Im doing my homework and it provides barely any info. here is the question.
Mr Harrison has a very large backyard. He contacted the Clover Pool Company to have a pool installed in the shape of a rectangle. The Clover Pool Company would build a pool that has a perimeter of 72 yards. Mr. Harrison would be allowed to choose the dimensions (length and width) of the pool.He chose the dimensions that would give him a greatest area possible. What are the dimensions of the pool that would give Mr. the greatest area?
If L is the length and W is the width,
2(L+W) = 72
L+W = 36
W = 36 -L
Area = L(36 -L)= 36L- L^2
Set dA/dL = 0 = 0 and solve for L, if you know calculus. If you don't, rewrite the above equation as
Area = 18^2 - (L-18)^2
This is a maximum when the (L-18) term is zero, so L = 18.
thanks dude you rock
To find the dimensions that would give Mr. Harrison the greatest area for his pool, we can use the concept of derivatives and optimization.
Let's assume the length of the pool is L yards and the width is W yards. The perimeter of a rectangle is given by the formula P = 2L + 2W. In this case, the perimeter is given as 72 yards. So we can write the equation as:
2L + 2W = 72
To find the dimensions that maximize the area, we need to maximize the area function A(L, W), which is given by the formula A = L * W.
Now, we want to find the dimensions that maximize the area, so we need to find the maximum value of A(L, W) subject to the constraint of the given perimeter equation.

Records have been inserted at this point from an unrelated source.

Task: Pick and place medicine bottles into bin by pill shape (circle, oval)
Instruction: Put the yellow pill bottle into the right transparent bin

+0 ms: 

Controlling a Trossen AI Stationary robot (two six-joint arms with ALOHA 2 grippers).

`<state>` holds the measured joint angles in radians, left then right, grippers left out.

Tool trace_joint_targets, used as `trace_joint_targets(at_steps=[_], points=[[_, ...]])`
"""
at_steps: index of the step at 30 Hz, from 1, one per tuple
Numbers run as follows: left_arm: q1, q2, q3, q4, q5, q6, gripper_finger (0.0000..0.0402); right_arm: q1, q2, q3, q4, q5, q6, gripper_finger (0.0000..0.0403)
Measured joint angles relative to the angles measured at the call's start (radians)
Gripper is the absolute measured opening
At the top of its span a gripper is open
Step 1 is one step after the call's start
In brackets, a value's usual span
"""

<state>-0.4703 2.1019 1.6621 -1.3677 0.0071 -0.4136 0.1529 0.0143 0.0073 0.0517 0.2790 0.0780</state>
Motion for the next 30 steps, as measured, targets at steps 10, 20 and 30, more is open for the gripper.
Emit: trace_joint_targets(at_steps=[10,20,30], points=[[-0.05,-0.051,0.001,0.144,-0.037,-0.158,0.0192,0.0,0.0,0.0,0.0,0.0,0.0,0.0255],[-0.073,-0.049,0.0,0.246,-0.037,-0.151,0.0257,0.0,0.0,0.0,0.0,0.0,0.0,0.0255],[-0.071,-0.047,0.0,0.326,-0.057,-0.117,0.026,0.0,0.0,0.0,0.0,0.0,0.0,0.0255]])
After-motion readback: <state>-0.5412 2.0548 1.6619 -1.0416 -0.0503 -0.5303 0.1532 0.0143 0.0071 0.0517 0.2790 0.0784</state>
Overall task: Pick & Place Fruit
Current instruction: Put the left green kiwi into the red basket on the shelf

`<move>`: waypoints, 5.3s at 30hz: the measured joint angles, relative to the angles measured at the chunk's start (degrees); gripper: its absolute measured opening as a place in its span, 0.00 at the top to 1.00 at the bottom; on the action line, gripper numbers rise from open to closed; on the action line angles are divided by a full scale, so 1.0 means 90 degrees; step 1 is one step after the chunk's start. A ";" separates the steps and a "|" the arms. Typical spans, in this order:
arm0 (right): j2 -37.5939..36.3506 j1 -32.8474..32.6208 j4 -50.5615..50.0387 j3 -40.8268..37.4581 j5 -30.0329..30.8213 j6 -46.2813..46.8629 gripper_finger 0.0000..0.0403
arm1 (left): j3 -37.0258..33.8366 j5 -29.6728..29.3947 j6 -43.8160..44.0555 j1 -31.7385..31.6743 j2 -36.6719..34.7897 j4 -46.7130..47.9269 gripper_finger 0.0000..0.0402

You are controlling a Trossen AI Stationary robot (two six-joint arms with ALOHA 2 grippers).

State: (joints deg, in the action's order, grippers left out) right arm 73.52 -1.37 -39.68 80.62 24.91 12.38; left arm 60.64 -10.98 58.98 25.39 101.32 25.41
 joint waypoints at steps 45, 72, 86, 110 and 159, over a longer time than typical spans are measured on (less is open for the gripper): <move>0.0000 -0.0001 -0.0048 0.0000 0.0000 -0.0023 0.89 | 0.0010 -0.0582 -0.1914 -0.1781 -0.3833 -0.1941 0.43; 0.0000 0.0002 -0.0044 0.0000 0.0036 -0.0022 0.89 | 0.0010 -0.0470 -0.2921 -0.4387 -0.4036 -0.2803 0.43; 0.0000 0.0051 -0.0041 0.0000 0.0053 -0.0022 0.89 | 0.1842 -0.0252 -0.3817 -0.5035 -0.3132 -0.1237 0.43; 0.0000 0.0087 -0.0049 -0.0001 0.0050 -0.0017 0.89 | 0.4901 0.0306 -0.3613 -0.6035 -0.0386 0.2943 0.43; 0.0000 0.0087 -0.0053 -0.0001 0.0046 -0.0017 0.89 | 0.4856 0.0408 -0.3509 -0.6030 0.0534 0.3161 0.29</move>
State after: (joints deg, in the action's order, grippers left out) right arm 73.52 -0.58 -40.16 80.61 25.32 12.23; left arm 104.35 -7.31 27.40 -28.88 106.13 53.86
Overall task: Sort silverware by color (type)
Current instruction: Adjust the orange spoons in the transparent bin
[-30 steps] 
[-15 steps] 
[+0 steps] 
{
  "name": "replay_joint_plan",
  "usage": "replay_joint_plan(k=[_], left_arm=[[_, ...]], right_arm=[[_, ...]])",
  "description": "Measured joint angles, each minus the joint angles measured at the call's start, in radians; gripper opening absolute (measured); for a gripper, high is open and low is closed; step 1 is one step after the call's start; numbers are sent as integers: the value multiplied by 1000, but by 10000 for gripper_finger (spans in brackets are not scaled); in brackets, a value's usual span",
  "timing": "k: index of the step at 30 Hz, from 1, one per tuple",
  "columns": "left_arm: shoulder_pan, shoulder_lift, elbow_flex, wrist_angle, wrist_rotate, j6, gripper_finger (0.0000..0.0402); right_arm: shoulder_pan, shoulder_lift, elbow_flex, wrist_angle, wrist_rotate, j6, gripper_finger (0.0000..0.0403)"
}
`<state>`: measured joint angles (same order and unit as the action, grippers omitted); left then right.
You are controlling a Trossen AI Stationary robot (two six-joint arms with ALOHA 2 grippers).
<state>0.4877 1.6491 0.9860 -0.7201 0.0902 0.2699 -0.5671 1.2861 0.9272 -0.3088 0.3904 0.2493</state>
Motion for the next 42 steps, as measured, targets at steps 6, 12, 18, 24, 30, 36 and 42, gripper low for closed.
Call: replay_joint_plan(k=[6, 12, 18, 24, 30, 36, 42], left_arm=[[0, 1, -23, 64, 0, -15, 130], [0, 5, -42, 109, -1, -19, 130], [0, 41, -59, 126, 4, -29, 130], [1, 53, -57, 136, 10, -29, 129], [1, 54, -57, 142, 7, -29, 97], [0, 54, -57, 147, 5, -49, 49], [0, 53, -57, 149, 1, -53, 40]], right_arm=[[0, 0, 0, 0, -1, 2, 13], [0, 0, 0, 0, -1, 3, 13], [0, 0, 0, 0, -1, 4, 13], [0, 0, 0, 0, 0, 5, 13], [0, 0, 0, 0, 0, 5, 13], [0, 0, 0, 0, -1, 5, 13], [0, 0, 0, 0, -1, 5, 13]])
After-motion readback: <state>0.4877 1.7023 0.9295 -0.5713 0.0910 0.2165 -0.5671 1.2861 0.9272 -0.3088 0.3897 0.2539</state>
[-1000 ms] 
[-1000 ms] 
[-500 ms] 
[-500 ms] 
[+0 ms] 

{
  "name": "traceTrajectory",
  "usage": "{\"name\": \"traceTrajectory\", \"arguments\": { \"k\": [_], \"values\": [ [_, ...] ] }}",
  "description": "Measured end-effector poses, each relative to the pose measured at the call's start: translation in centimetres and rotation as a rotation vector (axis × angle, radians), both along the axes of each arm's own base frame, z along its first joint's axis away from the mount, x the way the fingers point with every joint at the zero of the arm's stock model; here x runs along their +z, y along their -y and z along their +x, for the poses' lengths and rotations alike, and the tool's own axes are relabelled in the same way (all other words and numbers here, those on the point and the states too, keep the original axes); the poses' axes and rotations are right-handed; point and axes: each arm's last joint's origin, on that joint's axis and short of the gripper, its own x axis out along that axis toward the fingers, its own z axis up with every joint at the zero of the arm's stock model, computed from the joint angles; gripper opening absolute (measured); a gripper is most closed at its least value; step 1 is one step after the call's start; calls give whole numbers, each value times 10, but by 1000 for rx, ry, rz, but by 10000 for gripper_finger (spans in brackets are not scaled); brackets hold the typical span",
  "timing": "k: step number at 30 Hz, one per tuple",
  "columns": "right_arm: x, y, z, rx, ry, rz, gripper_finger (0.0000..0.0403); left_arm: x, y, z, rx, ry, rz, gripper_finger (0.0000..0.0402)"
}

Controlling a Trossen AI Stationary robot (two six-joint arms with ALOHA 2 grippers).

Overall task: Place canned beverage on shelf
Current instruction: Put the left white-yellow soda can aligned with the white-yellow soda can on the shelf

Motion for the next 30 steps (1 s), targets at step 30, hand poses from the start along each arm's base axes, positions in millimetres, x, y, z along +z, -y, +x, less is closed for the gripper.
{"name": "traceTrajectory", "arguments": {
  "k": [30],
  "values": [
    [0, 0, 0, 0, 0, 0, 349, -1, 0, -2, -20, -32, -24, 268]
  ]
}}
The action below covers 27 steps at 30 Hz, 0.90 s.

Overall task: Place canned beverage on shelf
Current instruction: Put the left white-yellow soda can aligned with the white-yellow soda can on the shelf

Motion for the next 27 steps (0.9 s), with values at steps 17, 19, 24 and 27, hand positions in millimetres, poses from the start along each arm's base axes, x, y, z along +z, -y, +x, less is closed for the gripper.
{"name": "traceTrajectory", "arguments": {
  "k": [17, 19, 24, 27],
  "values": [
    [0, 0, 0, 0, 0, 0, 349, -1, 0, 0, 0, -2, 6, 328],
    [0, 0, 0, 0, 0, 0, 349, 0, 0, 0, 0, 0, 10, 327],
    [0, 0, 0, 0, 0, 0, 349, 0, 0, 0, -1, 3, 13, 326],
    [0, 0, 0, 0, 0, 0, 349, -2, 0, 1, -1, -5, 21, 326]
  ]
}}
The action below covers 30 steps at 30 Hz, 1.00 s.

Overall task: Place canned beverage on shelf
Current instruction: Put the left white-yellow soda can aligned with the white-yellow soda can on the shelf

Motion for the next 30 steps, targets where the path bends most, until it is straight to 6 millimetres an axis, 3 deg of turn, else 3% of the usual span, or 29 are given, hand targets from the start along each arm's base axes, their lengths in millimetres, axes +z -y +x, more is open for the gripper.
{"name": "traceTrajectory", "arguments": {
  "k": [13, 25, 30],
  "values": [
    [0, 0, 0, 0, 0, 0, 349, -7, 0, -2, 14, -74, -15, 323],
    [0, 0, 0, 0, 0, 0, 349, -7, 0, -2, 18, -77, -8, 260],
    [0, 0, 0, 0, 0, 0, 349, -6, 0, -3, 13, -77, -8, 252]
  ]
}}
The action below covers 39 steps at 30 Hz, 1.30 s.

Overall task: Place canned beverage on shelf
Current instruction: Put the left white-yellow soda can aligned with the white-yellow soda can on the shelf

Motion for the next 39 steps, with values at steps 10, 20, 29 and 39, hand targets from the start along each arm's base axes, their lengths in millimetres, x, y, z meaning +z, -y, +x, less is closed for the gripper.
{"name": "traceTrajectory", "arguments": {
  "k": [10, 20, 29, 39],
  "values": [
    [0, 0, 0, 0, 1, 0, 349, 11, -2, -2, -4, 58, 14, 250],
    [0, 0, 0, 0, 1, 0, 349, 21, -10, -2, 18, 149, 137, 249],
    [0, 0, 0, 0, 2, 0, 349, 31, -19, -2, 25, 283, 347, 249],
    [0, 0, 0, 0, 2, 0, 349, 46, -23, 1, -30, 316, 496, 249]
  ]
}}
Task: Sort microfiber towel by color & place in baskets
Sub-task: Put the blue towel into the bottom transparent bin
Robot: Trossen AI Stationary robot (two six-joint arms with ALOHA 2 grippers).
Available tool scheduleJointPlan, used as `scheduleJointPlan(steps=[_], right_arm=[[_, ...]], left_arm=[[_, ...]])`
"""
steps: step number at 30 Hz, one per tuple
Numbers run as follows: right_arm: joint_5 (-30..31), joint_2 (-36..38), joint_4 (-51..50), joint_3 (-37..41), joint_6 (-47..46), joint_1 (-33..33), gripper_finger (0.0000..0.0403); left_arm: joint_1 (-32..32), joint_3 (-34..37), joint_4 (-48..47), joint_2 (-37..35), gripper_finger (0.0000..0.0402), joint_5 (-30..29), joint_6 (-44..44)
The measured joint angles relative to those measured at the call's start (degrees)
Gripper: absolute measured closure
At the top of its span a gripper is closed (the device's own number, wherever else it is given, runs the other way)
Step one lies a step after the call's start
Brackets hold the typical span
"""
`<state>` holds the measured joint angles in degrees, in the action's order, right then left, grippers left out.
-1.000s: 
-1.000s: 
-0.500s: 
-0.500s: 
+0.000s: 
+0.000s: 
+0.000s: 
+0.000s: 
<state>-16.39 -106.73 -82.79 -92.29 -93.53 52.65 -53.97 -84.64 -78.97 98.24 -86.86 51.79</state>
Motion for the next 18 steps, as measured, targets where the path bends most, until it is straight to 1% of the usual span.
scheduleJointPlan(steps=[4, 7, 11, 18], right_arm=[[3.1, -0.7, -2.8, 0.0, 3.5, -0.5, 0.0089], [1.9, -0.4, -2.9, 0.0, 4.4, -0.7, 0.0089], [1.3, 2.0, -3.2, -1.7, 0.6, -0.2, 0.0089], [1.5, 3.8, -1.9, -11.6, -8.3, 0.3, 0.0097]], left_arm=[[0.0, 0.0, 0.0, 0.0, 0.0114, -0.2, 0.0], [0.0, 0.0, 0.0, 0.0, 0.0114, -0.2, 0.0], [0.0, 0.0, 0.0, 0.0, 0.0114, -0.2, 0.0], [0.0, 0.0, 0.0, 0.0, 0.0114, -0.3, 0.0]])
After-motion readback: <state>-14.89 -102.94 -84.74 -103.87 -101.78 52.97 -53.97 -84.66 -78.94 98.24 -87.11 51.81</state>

To solve this problem, we can use the method of Lagrange multipliers. We need to find the critical points of the function A(L, W) subject to the constraint equation.
Let's set up the Lagrange function as follows:
L(L, W, λ) = A(L, W) - λ(2L + 2W - 72)
To find the critical points, we need to take partial derivatives of L with respect to L, W, and λ, and set them equal to zero:
∂L/∂L = 0 (partial derivative of L with respect to L)
∂L/∂W = 0 (partial derivative of L with respect to W)
∂L/∂λ = 0 (partial derivative of L with respect to λ)
Taking the partial derivatives:
∂L/∂L = W - 2λ = 0
∂L/∂W = L - 2λ = 0
∂L/∂λ = 2L + 2W - 72 = 0
From these equations, we can solve for L and W. Solving the first two equations gives us:
W = 2λ
L = 2λ
Substituting these values into the third equation:
2(2λ) + 2(2λ) - 72 = 0
4λ + 4λ - 72 = 0
8λ = 72
λ = 9
Substituting the value of λ back into the equations for L and W:
L = 18
W = 18
So the dimensions that give Mr. Harrison the greatest area for his pool are L = 18 yards and W = 18 yards.
Keep in mind that the Lagrange multiplier method is just one way to solve this problem. There are other methods that can be used as well.